# HHA sight, .19 or .10 pin?



## Buckhead (Jan 6, 2011)

I am replacing a 4 pin sight on my x force gx with a HHA slider.  Haven't decided whether to go with the 5519/5510 or the 5019/5010.   I have good eyes, thanks to LASIK and am leaning towards the .10 pin.  I have a .29 pin on a slider on another bow and it is big.  The pins that I am replacing on my x force are .19 and are much better, but still seem large on 30+ yd shots.  I use a 3/8 peep and use the bow mostly for hunting.   I have done a lot of searching on other forums and the .10 pins seem to be gaining in popularity.  Just curious what everyone thinks.


----------



## TsPop08 (Jan 6, 2011)

.10 pins are very hard to see in low light,but i'm 40+ now and dont see as well as i used to


----------



## wilber85 (Jan 6, 2011)

10 is great but low light situations can get tough.  I love it for longer distances though. If you could go look at them both and decide thats what I recommend.


----------



## poolgy (Jan 7, 2011)

I normally can not see a .10 pin but I can on the HHA.  Great sights!


----------



## BowanaLee (Jan 7, 2011)

Id say .19 fer hunting situations and the .10 for small targets or long range. I have a HHA slide mated to a Vital gear 4 pin sight (.19) for hunting. I had a hard time aiming at 12's in 3-D. But on deer in lowlight situations, their dead. The farther you get the pin from the riser the smaller it seems. Like on target sights. I have a .19 pin in a CBE scope jacked way out on a Sureloc slide bar. It seems small though.


----------



## JimDraper (Jan 8, 2011)

I swapped out my .19 for a .10 on my HHA and it is plenty bright enough and it opens up your view and makes pin point aiming easier. If you get the .10 and don't like it let me know and I will swap you a .19 for it.


----------



## michaellee84 (Jan 8, 2011)

get the 5510. i got one earlier this year and absolutely love it. hha did very good when they made this sight. its extremely bright and u wont be disappointed. i can c my pin til 6:10 pm with no problem. and a little later than hunting a field edge. buy it, enjoy it, and never look back


----------



## Buckhead (Jan 8, 2011)

Thanks for the feedback, I ordered a 5010.  A hunting bud has the 5019 and it is very bright.  Don't think I need the extra 2 ft of fiber optic and the rheostat.  Should have it next week.  Really like the single pin sights.


----------



## South Man (Jan 8, 2011)

.019


----------



## Buckhead (Jan 15, 2011)

Due to the snow, UPS was backed up and just got the sight yesterday.  I think I am going to like the .10 pin.  Very bright, appears bigger than it is.  Thumbs up, 5 stars, etc....


----------



## finnhunter (Jan 15, 2011)

Congrats!  HHA makes great sights.


----------



## titlewave (Jan 18, 2011)

Just my 2 cents


After blowing it 4 times in Illinois due to a single pin HHA sight , I sold all 4 and switched to a 3 pin vertical trophy ridge sight.

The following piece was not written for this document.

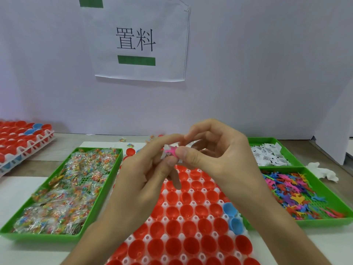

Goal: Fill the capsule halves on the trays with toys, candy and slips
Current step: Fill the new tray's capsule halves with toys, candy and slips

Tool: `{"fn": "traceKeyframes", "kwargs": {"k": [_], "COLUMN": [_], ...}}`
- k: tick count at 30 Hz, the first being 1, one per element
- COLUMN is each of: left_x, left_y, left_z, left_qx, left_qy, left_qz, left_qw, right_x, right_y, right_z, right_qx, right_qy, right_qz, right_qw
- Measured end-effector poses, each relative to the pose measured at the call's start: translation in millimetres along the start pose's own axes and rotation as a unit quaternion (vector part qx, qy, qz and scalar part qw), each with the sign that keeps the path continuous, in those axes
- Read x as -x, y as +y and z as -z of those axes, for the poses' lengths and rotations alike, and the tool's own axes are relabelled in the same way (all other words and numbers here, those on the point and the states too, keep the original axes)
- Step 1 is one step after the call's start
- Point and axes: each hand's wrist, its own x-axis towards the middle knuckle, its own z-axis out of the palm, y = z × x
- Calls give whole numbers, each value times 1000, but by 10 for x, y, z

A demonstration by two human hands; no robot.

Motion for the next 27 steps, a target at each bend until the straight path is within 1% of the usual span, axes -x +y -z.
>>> {"fn": "traceKeyframes", "kwargs": {"k": [2,4,7,11,15,18,21,23,25,27], "left_x": [-7,-19,-29,-28,-36,-48,-61,-67,-71,-73], "left_y": [14,22,38,84,109,122,140,145,142,134], "left_z": [22,33,53,77,66,62,85,98,89,63], "left_qx": [-5,-15,-24,-16,74,106,111,149,184,182], "left_qy": [-6,-4,0,-6,-31,-35,-58,-72,-59,-24], "left_qz": [-20,-38,-60,-68,-40,-21,-21,10,51,65], "left_qw": [1000,999,998,998,996,993,992,986,980,981], "right_x": [-8,-17,-22,-32,-29,-17,-11,-9,-4,3], "right_y": [31,59,92,100,66,70,76,82,73,53], "right_z": [18,26,28,58,36,5,-5,7,17,16], "right_qx": [-41,-92,-126,-143,-163,-160,-156,-144,-116,-94], "right_qy": [-25,-70,-135,-158,-139,-119,-104,-81,-64,-51], "right_qz": [-22,-50,-64,-60,-16,15,13,10,25,42], "right_qw": [999,992,981,975,977,980,982,986,991,993]}}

The single pin works great on static targets , but throw in a 185 inch deer chasing does and you get buck fever , forget what yardage your on and you are done for.

I had used my HHA for 4.5 years with results but never had any rutting bucks running around on me.

After blowing 4 bucks of a life time in 2 days of hunting , blowing 4 k and coming home with nothing I decided to listen to guys that told me to ditch that sight quick. They all said the same thing " when you have a buck of a lifetime under your stand the last thing you want to be doing is messing with you sight to get the correct yardage"


If you feel you have to use on or are using it for 3D 

Then stay away from the .10 pins as they are just way too small and suck in low light .

I tried one and just couldn't see the dang thing.


.19


----------